▶ [Exercise instructions]:
Please tally every line in the listing below where the word "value" appears, then give the number and nothing more.

**** Data section

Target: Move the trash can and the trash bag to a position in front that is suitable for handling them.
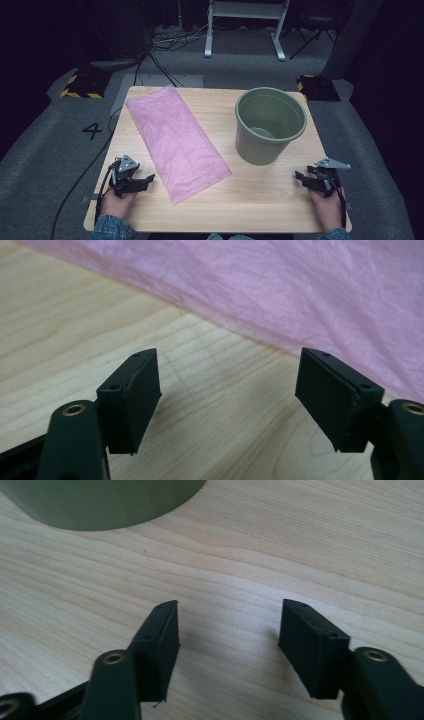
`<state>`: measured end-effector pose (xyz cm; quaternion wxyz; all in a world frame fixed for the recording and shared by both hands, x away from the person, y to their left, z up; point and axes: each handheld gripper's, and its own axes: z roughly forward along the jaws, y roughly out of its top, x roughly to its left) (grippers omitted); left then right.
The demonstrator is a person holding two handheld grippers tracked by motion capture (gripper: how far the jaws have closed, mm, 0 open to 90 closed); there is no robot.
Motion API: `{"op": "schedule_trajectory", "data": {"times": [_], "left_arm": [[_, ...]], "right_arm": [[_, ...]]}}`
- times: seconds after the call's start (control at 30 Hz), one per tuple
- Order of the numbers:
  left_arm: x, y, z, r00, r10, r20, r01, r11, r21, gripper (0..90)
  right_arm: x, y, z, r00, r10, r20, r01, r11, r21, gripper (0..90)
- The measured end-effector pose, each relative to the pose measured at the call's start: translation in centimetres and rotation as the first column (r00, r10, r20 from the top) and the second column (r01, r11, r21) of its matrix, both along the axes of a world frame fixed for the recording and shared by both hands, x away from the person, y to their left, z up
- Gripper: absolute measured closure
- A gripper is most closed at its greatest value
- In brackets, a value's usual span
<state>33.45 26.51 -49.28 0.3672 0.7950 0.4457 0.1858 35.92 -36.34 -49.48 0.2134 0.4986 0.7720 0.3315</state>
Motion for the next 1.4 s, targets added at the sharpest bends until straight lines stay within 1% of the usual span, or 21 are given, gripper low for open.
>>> {"op": "schedule_trajectory", "data": {"times": [0.03,0.07,0.23,0.27,0.33,0.4,0.53,0.57,0.6,0.67,0.8,0.83,0.9,0.93,1.0,1.17,1.2,1.23,1.3,1.33,1.4], "left_arm": [[0.0,0.0,0.0,1.0,0.0,0.0,0.0,1.0,0.0,26.4],[-0.2,0.0,0.6,0.9996,-0.01,0.025,0.01,0.9999,-0.002,26.4],[-0.7,-0.1,1.6,0.9987,-0.032,0.039,0.032,0.9995,0.001,26.7],[-0.9,-0.2,2.0,0.9977,-0.054,0.042,0.053,0.9985,0.011,26.9],[-1.1,-0.3,2.4,0.9966,-0.069,0.046,0.068,0.9974,0.025,27.2],[-1.2,-0.4,2.5,0.9963,-0.071,0.047,0.07,0.9972,0.024,27.2],[-1.5,-0.3,2.9,0.9964,-0.071,0.047,0.072,0.997,-0.027,27.1],[-1.5,-0.3,2.9,0.9964,-0.071,0.047,0.072,0.997,-0.027,27.1],[-1.5,-0.3,3.0,0.9965,-0.07,0.046,0.072,0.9968,-0.035,27.0],[-1.6,-0.4,3.0,0.9965,-0.073,0.041,0.074,0.9967,-0.034,27.0],[-1.9,-0.4,3.0,0.9967,-0.069,0.043,0.07,0.9967,-0.041,27.1],[-2.0,-0.3,2.7,0.9973,-0.055,0.049,0.059,0.9958,-0.071,27.1],[-2.0,-0.2,2.5,0.9975,-0.054,0.045,0.058,0.9949,-0.082,27.1],[-2.0,-0.1,2.3,0.998,-0.053,0.034,0.056,0.9945,-0.088,27.1],[-2.1,-0.1,2.0,0.9989,-0.044,0.013,0.045,0.9954,-0.084,27.1],[-2.6,0.0,2.0,0.9988,-0.039,0.028,0.041,0.9968,-0.069,27.6],[-2.7,0.1,2.0,0.9989,-0.035,0.031,0.037,0.9968,-0.071,27.6],[-2.8,0.2,2.1,0.9991,-0.032,0.03,0.034,0.9968,-0.072,27.5],[-2.9,0.3,2.1,0.999,-0.024,0.038,0.027,0.9971,-0.071,27.4],[-3.1,0.3,2.1,0.9987,-0.022,0.047,0.025,0.998,-0.058,26.4],[-3.2,0.4,2.1,0.9986,-0.017,0.05,0.02,0.998,-0.059,26.6]], "right_arm": [[-0.1,0.0,0.2,1.0,0.007,0.006,-0.007,1.0,0.007,42.4],[-0.2,-0.1,0.6,0.9998,0.012,0.016,-0.012,0.9999,0.011,42.3],[-0.5,-0.3,2.3,0.9981,0.04,0.046,-0.04,0.9991,0.014,41.4],[-0.6,-0.5,3.4,0.995,0.078,0.062,-0.079,0.9969,0.007,40.9],[-0.7,-0.6,4.2,0.99,0.119,0.075,-0.121,0.9927,0.01,41.3],[-0.7,-0.7,4.7,0.9876,0.136,0.079,-0.137,0.9906,0.009,41.2],[-0.2,-1.5,7.6,0.9813,0.169,0.092,-0.174,0.9836,0.047,40.8],[-0.2,-1.5,7.6,0.9813,0.169,0.092,-0.174,0.9836,0.047,40.8],[0.2,-1.7,8.8,0.976,0.186,0.113,-0.192,0.9802,0.047,40.6],[0.6,-1.8,9.8,0.9717,0.194,0.134,-0.202,0.9784,0.045,39.8],[1.4,-1.8,11.3,0.9699,0.193,0.149,-0.206,0.9753,0.079,39.5],[2.2,-1.8,12.0,0.9684,0.187,0.165,-0.208,0.9711,0.117,39.9],[3.2,-1.8,12.7,0.9699,0.168,0.176,-0.202,0.9596,0.196,39.9],[3.7,-1.7,13.1,0.9701,0.164,0.179,-0.201,0.9563,0.212,39.8],[4.6,-1.3,14.1,0.9682,0.163,0.19,-0.199,0.9613,0.19,39.5],[6.0,0.1,16.7,0.9514,0.188,0.244,-0.226,0.9647,0.136,39.0],[6.0,0.1,16.7,0.9514,0.188,0.244,-0.226,0.9647,0.136,39.0],[6.8,0.6,17.3,0.9491,0.193,0.249,-0.223,0.9697,0.1,38.7],[7.3,0.8,17.4,0.9512,0.194,0.24,-0.22,0.9718,0.086,38.7],[8.4,1.2,17.4,0.9545,0.197,0.224,-0.216,0.9741,0.066,38.8],[9.4,1.5,17.2,0.954,0.21,0.214,-0.23,0.9704,0.074,39.6]]}}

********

▶ [Answer section]:
2